Many LED guns also include the timer, battery charge indicator, curing mode adjustment button, and other controls. For most models, these controls are located on the top of the gun so they can viewed by both right-handed and left -handed operators. However, in some instances, the controls are located on the side of the handle visible only to right-handed operators. These lights would not be a good choice for the left-handed minority.

Wand Typical pencil-thin wands were usually found with argon lasers and the original plasma arcs, but these types were corded. The cordless wands of LED lights have more bulk, but are still slimmer and lighter than the guns. Their activation mechanism using a pen grasp, however, may be somewhat awkward, especially if you are used to the triggers on guns.

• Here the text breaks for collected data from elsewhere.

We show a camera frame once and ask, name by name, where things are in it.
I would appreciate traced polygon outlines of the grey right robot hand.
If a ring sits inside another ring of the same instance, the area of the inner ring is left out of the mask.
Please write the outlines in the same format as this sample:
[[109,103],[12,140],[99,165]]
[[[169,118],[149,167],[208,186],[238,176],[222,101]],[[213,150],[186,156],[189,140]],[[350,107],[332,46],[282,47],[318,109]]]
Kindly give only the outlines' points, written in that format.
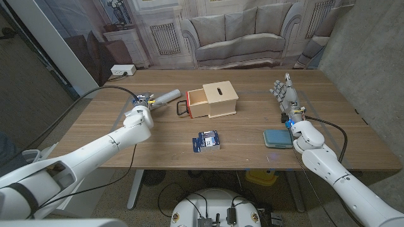
[[303,120],[304,111],[289,73],[285,73],[284,83],[280,80],[274,82],[274,87],[270,89],[270,93],[280,104],[281,123],[290,121],[291,124],[294,124]]

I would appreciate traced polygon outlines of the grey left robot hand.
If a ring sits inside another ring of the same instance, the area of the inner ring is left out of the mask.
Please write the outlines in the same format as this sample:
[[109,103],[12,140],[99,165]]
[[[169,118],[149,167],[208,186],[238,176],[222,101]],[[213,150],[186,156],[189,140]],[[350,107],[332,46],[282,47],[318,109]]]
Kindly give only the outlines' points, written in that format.
[[153,102],[154,102],[154,94],[150,92],[141,93],[136,95],[136,98],[132,100],[132,104],[134,107],[136,106],[144,106],[147,107],[149,110],[152,110]]

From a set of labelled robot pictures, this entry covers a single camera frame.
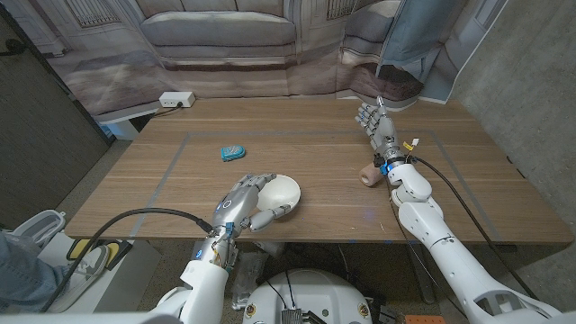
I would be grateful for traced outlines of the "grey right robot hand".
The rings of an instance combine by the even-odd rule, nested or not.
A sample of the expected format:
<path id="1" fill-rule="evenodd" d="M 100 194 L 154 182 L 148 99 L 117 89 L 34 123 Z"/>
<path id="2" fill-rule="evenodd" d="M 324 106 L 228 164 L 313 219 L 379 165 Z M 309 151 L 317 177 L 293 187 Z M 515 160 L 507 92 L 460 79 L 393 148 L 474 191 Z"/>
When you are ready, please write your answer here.
<path id="1" fill-rule="evenodd" d="M 362 103 L 355 120 L 368 135 L 374 149 L 373 163 L 376 167 L 396 167 L 406 162 L 397 140 L 397 131 L 392 119 L 387 115 L 387 106 L 378 95 L 376 105 Z"/>

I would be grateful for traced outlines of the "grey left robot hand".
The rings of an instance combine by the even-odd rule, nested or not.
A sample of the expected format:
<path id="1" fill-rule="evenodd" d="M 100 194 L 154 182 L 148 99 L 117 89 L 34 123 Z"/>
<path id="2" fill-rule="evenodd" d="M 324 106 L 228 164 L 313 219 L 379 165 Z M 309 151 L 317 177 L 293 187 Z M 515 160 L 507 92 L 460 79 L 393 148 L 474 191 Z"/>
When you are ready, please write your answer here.
<path id="1" fill-rule="evenodd" d="M 272 221 L 292 210 L 290 204 L 282 204 L 273 209 L 263 210 L 253 216 L 249 214 L 257 207 L 258 194 L 276 178 L 276 174 L 247 174 L 237 181 L 222 198 L 212 215 L 214 228 L 232 222 L 235 228 L 249 228 L 251 232 L 264 230 Z"/>

Tips The power emitted from the face of curing tips is typically highest in the center and decreases as you get closer to the edge. If you are curing a large restoration and you are depending on the edge of the tip to cure critical areas like a veneer margin, you may be unknowingly undercuring.

For example, the mesiodistal width of a MOD preparation in a mandibular first molar may be 11mm. If you are using an 11mm tip, the power at its edges may not be strong enough to fully cure the marginal ridges. So, if you see fractures in these peripheral areas, it may be due to the restorative material not being cured properly to maximize its physical properties.

Using a tip too small could also cause brown lines at margins of veneers due to undercured resin cement. Large restorations would be better served in most instances by curing with a 13mm tip, which overlaps the restoration margins by several millimeters. However, the power output by a 13mm tip may be lower compared to smaller tips and may require longer curing times.

Multiple tips increase the versatility of a curing light and access to hard-to-reach areas. Four tips, all curved at roughly 60, should be sufficient for the vast majority of procedures.